Top of Input material
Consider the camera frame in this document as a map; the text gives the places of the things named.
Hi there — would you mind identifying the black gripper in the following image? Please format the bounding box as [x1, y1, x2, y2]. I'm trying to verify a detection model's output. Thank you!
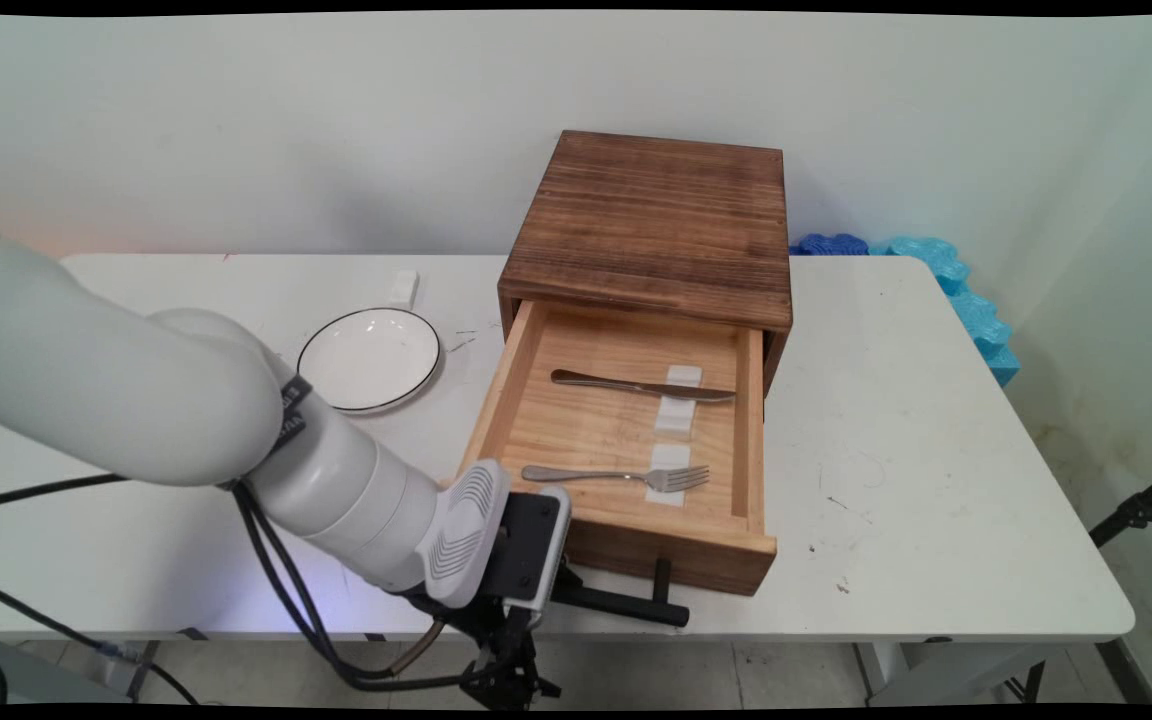
[406, 592, 563, 711]

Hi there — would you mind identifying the wooden drawer with black handle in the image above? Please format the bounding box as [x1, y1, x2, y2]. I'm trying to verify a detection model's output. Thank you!
[456, 298, 779, 630]

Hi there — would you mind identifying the silver fork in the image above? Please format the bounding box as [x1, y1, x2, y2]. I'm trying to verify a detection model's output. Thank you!
[521, 464, 712, 494]

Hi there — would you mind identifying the silver table knife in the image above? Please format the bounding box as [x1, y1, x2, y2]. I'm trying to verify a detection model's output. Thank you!
[550, 369, 737, 404]

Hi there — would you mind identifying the white plate with black rim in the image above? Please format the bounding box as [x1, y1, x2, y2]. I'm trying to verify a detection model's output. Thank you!
[296, 307, 442, 415]

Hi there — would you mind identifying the black metal table leg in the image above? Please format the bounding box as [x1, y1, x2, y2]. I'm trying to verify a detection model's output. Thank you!
[126, 640, 162, 701]
[1096, 640, 1152, 706]

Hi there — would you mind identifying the dark wooden cabinet case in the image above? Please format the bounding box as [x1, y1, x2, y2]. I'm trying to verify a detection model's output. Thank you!
[498, 130, 794, 396]

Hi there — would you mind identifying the dark blue foam piece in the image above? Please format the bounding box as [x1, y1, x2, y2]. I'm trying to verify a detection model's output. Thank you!
[789, 233, 870, 257]

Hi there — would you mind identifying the light blue foam piece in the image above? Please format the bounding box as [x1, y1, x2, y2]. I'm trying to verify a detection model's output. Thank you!
[871, 236, 1022, 388]

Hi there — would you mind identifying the black tripod stand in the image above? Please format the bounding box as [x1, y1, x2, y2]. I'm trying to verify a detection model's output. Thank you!
[1089, 460, 1152, 549]

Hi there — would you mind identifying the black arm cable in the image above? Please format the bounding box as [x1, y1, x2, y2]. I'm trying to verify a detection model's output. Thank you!
[0, 474, 497, 694]
[236, 484, 499, 693]

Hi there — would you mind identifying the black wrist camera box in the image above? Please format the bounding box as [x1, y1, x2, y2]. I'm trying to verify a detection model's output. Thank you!
[481, 486, 573, 614]

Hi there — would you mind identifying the black cable under table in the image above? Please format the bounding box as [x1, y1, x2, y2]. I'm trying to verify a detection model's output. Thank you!
[0, 572, 199, 706]
Bottom of Input material
● Brief
Repeat only the stretch of lines that opens with the line containing "Hi there — would you mind identifying the dark wooden" and closes with the final line of the entries, both included, exactly as written.

● Finished task
Hi there — would you mind identifying the dark wooden cabinet case in the image above? Please format the bounding box as [x1, y1, x2, y2]. I'm trying to verify a detection model's output. Thank you!
[498, 130, 794, 396]

Hi there — would you mind identifying the dark blue foam piece in the image above? Please format the bounding box as [x1, y1, x2, y2]. I'm trying to verify a detection model's output. Thank you!
[789, 233, 870, 257]

Hi there — would you mind identifying the light blue foam piece in the image above? Please format the bounding box as [x1, y1, x2, y2]. I'm trying to verify a detection model's output. Thank you!
[871, 236, 1022, 388]

Hi there — would you mind identifying the black tripod stand in the image above? Please format the bounding box as [x1, y1, x2, y2]. I'm trying to verify a detection model's output. Thank you!
[1089, 460, 1152, 549]

Hi there — would you mind identifying the black arm cable in the image above? Please format the bounding box as [x1, y1, x2, y2]. I'm trying to verify a detection model's output. Thank you!
[0, 474, 497, 694]
[236, 484, 499, 693]

Hi there — would you mind identifying the black wrist camera box in the image above? Please format the bounding box as [x1, y1, x2, y2]. I'm trying to verify a detection model's output. Thank you!
[481, 486, 573, 614]

Hi there — would you mind identifying the black cable under table in the image above? Please format the bounding box as [x1, y1, x2, y2]. I'm trying to verify a detection model's output. Thank you!
[0, 572, 199, 706]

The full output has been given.